→ **To do**
When you find the line that contains "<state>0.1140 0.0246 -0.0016", restate it and all lines after it exactly, stopping at the end of the material.

→ **Dataset section**

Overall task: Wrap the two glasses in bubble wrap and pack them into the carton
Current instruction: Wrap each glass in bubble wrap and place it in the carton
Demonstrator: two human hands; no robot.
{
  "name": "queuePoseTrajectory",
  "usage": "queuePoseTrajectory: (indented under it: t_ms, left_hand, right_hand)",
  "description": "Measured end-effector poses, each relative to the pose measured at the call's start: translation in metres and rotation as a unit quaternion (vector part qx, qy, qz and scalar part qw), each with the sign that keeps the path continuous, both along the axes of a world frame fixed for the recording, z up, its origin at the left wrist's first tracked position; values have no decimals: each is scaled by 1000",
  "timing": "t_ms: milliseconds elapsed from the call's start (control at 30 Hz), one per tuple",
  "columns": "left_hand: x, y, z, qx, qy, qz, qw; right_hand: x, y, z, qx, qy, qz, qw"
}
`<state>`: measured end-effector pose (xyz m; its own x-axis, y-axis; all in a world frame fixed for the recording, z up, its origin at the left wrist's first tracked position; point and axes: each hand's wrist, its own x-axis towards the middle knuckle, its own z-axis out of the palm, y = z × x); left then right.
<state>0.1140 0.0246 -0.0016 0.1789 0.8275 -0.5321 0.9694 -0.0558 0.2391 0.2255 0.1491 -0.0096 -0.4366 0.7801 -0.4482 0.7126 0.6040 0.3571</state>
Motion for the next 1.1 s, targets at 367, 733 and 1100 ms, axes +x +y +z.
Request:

→ **Task output**
<state>0.1140 0.0246 -0.0016 0.1789 0.8275 -0.5321 0.9694 -0.0558 0.2391 0.2255 0.1491 -0.0096 -0.4366 0.7801 -0.4482 0.7126 0.6040 0.3571</state>
Motion for the next 1.1 s, targets at 367, 733 and 1100 ms, axes +x +y +z.
Request:

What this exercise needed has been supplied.